Kedua, “man istatha’a”. Fi’il
(kata kerja) yang dipakai hadits tersebut adalah fi’il madhi (lampau).
Artinya, khitab (perintah) menikah dalam hadits itu hanya ditujukan
kepada mereka yang “telah mampu” atau “telah siap” menikah,
berkeluarga. Yang “TELAH” otomatis menunjuk pada mereka yang telah mengerti dan
siap menempuh plus-minus kehidupan rumah tangga yang jelas bukan melulu tentang
yang-yangan atau kelonan, tetapi sekaligus siap ekonomis, psikologis,
sosial, hingga agama.

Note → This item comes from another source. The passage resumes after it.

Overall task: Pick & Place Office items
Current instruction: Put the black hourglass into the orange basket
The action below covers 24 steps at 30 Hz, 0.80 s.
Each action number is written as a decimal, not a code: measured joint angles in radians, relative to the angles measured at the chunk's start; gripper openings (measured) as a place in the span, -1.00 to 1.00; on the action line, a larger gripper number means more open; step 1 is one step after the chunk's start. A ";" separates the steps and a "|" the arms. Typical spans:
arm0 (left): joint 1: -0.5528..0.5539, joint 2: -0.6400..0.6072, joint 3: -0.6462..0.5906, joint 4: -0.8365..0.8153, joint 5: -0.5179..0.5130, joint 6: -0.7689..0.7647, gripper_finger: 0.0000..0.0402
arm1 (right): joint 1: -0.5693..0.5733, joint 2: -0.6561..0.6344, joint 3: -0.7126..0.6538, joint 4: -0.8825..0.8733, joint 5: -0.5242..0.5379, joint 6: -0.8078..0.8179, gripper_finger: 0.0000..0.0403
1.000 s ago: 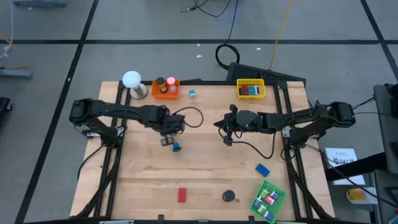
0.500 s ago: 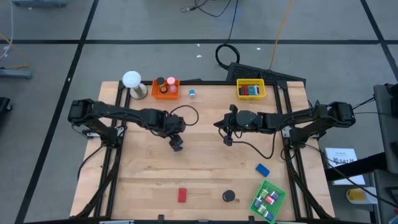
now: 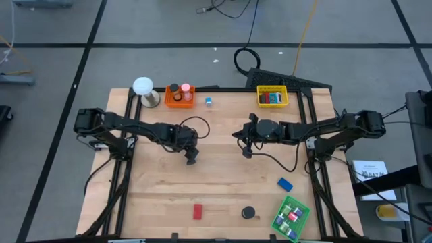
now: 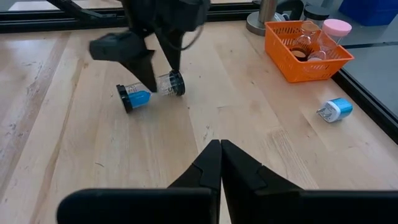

Bila “TELAH” ini diberhentikan hanya pada makna “syahwat”,
ya sudah nikahkanlah semua anak-anak muda yang hari ini bisa sudah baligh
di umur 12 atau 13 tahun, untuk kemudian saksikanlah keberantakan rumah tangga
sebab pelakunya masih lemah secara ekonomis, psikologis, sosial, dan agama.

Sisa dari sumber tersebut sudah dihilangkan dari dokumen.